Look up "paradox" in a dictionary. The first definition usually is something like, "A true statment that seems not to make sense at first glance." Then, somewhere further down the list of definitions, you'll find the one that says, "a mathematical proposition that can neither be proven, nor disproven." —Preceding unsigned comment added by 192.55.12.36 (talk) 20:08, 29 February 2008 (UTC)

My IB Math Studies Project

Hi people, I have already contributed in the past to this article, and having done my math studies project on this topic, I would like to contribute with my testings.

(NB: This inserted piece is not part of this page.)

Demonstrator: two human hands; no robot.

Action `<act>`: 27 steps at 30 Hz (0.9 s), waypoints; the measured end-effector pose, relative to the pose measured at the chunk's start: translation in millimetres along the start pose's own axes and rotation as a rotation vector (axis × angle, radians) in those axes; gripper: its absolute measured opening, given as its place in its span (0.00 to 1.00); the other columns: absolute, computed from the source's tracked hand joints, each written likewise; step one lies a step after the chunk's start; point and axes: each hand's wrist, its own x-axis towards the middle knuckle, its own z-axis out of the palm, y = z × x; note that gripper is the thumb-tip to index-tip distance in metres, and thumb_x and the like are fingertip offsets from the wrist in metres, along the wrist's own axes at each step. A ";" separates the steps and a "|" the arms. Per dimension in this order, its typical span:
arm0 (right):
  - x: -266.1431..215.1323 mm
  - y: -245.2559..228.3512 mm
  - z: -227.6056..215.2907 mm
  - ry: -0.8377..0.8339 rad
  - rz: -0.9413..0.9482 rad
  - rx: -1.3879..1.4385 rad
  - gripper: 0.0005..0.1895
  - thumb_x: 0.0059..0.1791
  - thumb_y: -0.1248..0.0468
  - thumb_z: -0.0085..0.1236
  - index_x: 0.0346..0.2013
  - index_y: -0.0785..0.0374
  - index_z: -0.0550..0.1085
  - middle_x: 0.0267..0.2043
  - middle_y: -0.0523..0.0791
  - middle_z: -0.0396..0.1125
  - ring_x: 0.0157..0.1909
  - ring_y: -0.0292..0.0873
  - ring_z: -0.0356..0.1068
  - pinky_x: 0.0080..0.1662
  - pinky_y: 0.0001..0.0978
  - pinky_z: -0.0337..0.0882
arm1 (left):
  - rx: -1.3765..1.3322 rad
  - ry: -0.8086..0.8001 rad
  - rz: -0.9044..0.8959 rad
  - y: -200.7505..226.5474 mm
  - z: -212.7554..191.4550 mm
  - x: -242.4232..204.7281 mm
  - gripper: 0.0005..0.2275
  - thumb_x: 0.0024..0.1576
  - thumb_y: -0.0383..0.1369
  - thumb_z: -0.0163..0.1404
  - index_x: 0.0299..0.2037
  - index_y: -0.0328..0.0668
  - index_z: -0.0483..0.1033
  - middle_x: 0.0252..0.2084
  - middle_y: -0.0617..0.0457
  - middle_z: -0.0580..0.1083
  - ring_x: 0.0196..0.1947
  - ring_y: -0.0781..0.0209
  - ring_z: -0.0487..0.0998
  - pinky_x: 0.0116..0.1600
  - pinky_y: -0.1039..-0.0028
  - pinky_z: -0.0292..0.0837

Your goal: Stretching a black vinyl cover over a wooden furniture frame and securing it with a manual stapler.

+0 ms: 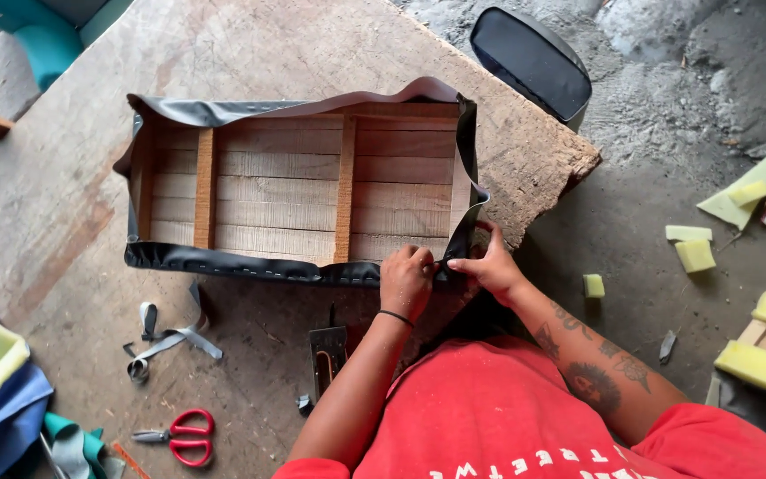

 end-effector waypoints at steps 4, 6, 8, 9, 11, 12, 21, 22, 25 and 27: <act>-27.7 -26.6 -12.0 0.063 0.024 0.100 0.64 0.33 0.55 0.79 0.74 0.38 0.47 0.63 0.63 0.57 0.58 0.62 0.65 0.50 0.50 0.68 | 0.007 0.070 -0.105 1.1 6.7 -1.1 0.09 0.53 0.45 0.58 0.30 0.56 0.74 0.38 0.54 0.74 0.41 0.47 0.78 0.46 0.62 0.74; -36.4 -32.3 -19.5 0.090 -0.016 -0.098 0.72 0.30 0.47 0.80 0.76 0.33 0.38 0.76 0.63 0.46 0.73 0.64 0.55 0.70 0.53 0.58 | -0.015 0.052 -0.167 -2.1 9.2 0.9 0.09 0.52 0.46 0.59 0.29 0.57 0.75 0.37 0.55 0.73 0.42 0.48 0.78 0.47 0.63 0.74; -23.7 -1.4 -17.6 0.264 -1.184 -0.587 0.14 0.46 0.54 0.65 0.45 0.31 0.79 0.61 0.35 0.63 0.70 0.44 0.56 0.65 0.44 0.52 | -0.015 0.089 -0.186 -6.6 17.4 0.2 0.08 0.49 0.44 0.61 0.28 0.58 0.77 0.36 0.56 0.73 0.41 0.49 0.78 0.47 0.62 0.75; -15.8 -2.2 -19.8 0.244 -1.186 -0.586 0.14 0.46 0.54 0.65 0.45 0.31 0.79 0.61 0.35 0.63 0.70 0.44 0.56 0.65 0.44 0.52 | -0.016 0.090 -0.204 -5.9 16.1 -0.1 0.08 0.49 0.44 0.61 0.28 0.58 0.77 0.36 0.56 0.73 0.41 0.49 0.78 0.47 0.62 0.75; 2.0 -6.0 -25.7 -0.007 -1.369 -0.771 0.11 0.49 0.56 0.54 0.43 0.29 0.75 0.55 0.27 0.68 0.70 0.38 0.58 0.62 0.51 0.49 | -0.037 0.081 -0.229 -3.9 12.4 4.5 0.07 0.48 0.43 0.62 0.27 0.59 0.78 0.34 0.56 0.71 0.41 0.51 0.78 0.48 0.63 0.76; 9.3 -4.8 -25.5 -0.015 -1.384 -0.768 0.11 0.49 0.56 0.54 0.43 0.29 0.75 0.55 0.27 0.68 0.70 0.38 0.58 0.62 0.51 0.49 | -0.033 0.094 -0.239 -5.2 13.6 5.5 0.07 0.48 0.43 0.62 0.27 0.59 0.78 0.34 0.56 0.71 0.41 0.51 0.78 0.48 0.63 0.76; 29.1 -17.3 -35.4 -0.178 -1.380 -0.938 0.12 0.45 0.48 0.51 0.42 0.27 0.74 0.61 0.30 0.61 0.68 0.39 0.56 0.53 0.54 0.52 | -0.014 0.189 -0.203 -3.5 14.2 0.2 0.05 0.49 0.41 0.61 0.26 0.59 0.79 0.31 0.56 0.71 0.39 0.52 0.77 0.46 0.64 0.75; 27.8 -21.1 -35.7 -0.155 -1.383 -0.949 0.10 0.45 0.48 0.51 0.40 0.28 0.73 0.62 0.29 0.60 0.68 0.39 0.56 0.52 0.52 0.51 | -0.073 0.283 -0.155 -8.2 17.9 0.0 0.06 0.55 0.41 0.56 0.31 0.52 0.80 0.33 0.50 0.73 0.39 0.46 0.78 0.47 0.60 0.75; 30.7 -25.3 -36.7 -0.127 -1.411 -0.944 0.07 0.46 0.47 0.50 0.38 0.29 0.73 0.62 0.29 0.60 0.67 0.39 0.56 0.51 0.51 0.51 | -0.065 0.587 -0.149 -2.6 -11.9 -25.5 0.06 0.61 0.37 0.53 0.35 0.49 0.79 0.39 0.49 0.75 0.45 0.46 0.77 0.52 0.61 0.72; 32.0 -24.3 -37.1 -0.134 -1.427 -0.926 0.07 0.46 0.47 0.50 0.37 0.30 0.73 0.62 0.30 0.60 0.67 0.39 0.56 0.51 0.51 0.50 | 0.007 0.785 -0.199 -7.7 -26.9 -66.8 0.03 0.61 0.35 0.55 0.36 0.52 0.79 0.42 0.55 0.75 0.50 0.53 0.76 0.56 0.66 0.68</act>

By the way why is my name always deleted from the references?? I contributed to this article —The preceding unsigned comment was added by 90.0.168.169 (talk) 19:15, 30 April 2007 (UTC).

Hi,
Thanks for your contributions!
Please note that the purpose of the "references" section is to show the sources from which Wikipedians take their information, not to show the Wikipedians who took their information from those sources.
Unless you can cite a specific claim in the article that comes from your high school math project and not from the other references, it looks (and is) really awkward to list a contributor's high school math project in the references. And if there is a claim that comes from your high school math project and not from the other references, then we should consider removing that claim until such time as you get your research published in a peer-reviewed journal; verifiability from reputable sources is a fundamental element of Wikipedia. (This is not in any way to criticize your math project; I'm familiar with the IB program, and am sure that your project was very impressive by high school standards. Kudos to you. But that doesn't make it appropriate as a reference here. After all, just because something was an IB project, that doesn't mean that it garnered a good grade, or that it would stand up to professional scrutiny. IB projects are first and foremost a learning experience.)
RuakhTALK 01:23, 1 May 2007 (UTC)


Hi again As I was doing my math project, ergo in the past year and a half, I periodically updated this article with what I found with my researches. Unfortunately I didn't know that my project would be sent to IB to be verified. This means that they may think I have copied, even though it is the exact contrary :( That's why I would like my name to appear. Anyways thanks for the answer —The preceding unsigned comment was added by 90.0.46.7 (talkcontribs) 12:32, 1 May 2007 (UTC).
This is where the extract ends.